The customers who leave the big banks will be frustrated and have high expectations.  They may also be some of the most price sensitive and most expensive to serve.  In some cases, these are customers who are unprofitable for the big banks and are looking for a better deal.  Smaller banks and credit unions need to have a strategy to deal with this opportunity.  The first focus must be on how they treat their existing customers or members.  If customer satisfaction declines because service levels slip or new customers get special deals, there is likely to be a backlash from existing customers.  If the banks and credit unions are not careful, they may wind up losing their loyal, long-term profitable customers while replacing them with new unprofitable relationships.  This is the time when banks and credit unions need to step up their customer service to make sure they are meeting the needs of their existing customers.

Second, banks and credit unions need to make sure they can satisfy their new customers without resorting to special offers and price concessions.  This might mean turning away some potential customers because their needs cannot be met profitably.  Ample research has shown that providing outstanding service makes customers less price sensitive.  New customers may come in expecting a better deal, and banks and credit unions need to win them over with service, rather than just compete on price.  These customers may not be used to getting the personalized service and will be more likely to stick around if they feel the bank cares about them and is looking out for their best interest.
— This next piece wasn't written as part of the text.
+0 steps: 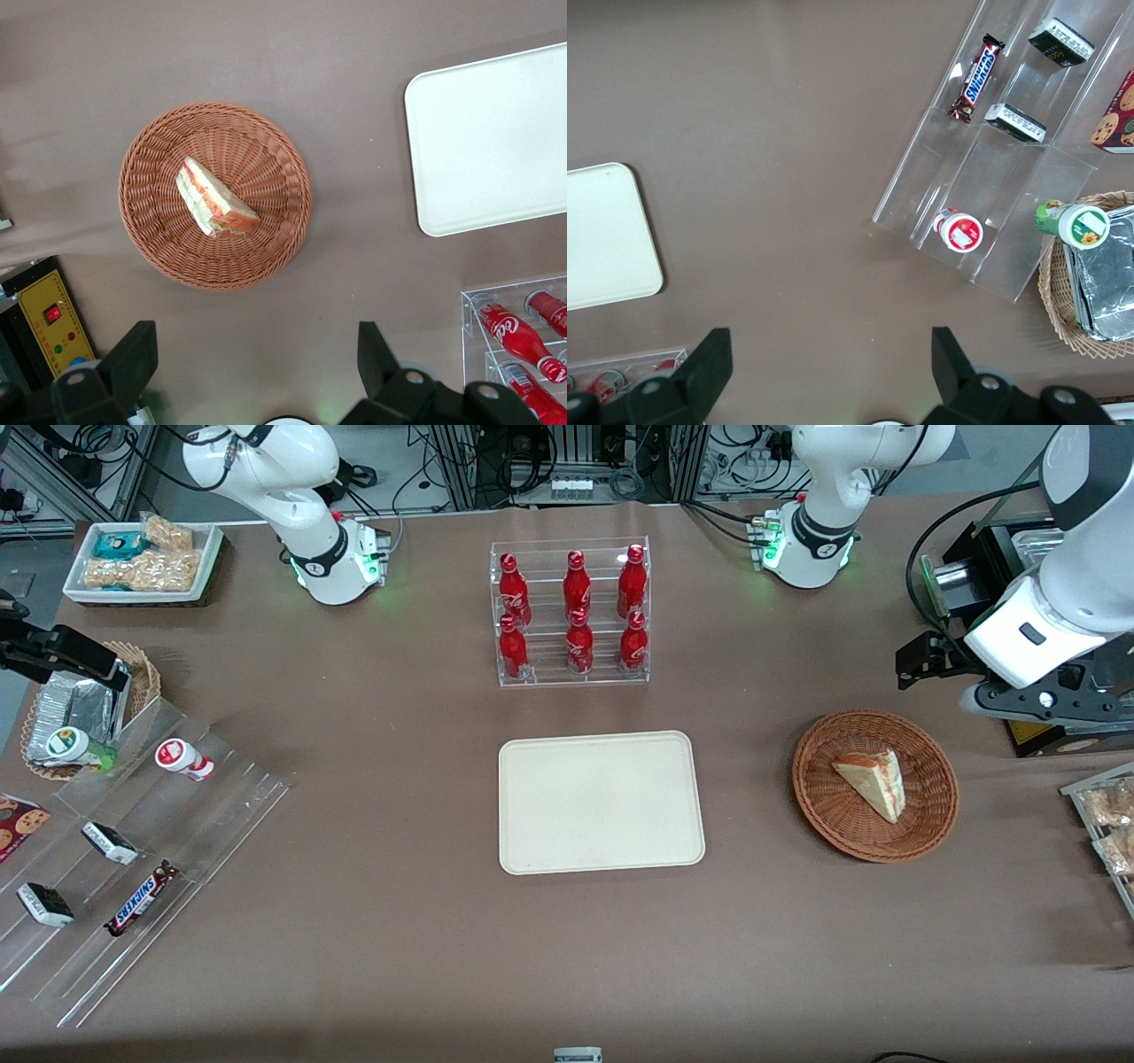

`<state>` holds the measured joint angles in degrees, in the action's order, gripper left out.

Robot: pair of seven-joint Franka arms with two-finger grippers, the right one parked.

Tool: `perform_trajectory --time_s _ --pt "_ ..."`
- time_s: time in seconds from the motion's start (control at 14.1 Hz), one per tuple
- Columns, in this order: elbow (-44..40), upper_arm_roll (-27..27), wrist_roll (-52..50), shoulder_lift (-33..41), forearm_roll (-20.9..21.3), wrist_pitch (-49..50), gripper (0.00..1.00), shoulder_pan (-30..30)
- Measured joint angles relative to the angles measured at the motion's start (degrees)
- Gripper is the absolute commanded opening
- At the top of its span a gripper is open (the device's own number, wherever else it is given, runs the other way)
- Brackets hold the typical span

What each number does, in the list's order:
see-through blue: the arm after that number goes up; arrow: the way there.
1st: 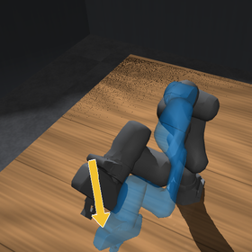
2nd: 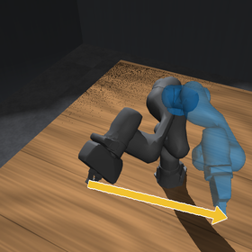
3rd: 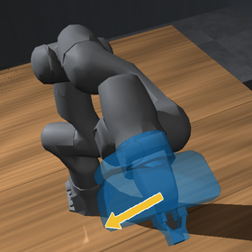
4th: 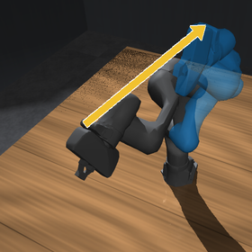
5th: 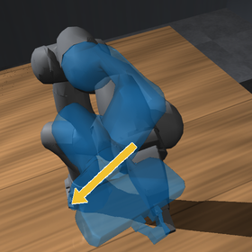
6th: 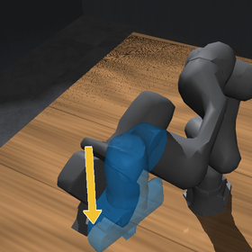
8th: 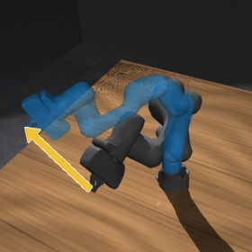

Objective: Place sandwich from basket to tray
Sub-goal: 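Lower the open left gripper over the sandwich in the wicker basket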

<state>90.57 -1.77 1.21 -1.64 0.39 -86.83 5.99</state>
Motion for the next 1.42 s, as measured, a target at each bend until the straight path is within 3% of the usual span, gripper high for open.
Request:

While it is true that customer satisfaction is higher at credit unions and small banks than at big banks, it is not the case at every institution.  Some big banks, including those in the top 10, provide better service than some small banks and credit unions.  Research that we are about to release shows the customer satisfaction gap is getting smaller and the big banks are improving.  If small banks and credit unions don’t live up to customer expectations and provide a superior service, they will not succeed at winning a share of the $399 billion in deposits that may be “in play” over the next 12 months.  Meanwhile, large banks can hold on to those deposits by returning their focus to the customer.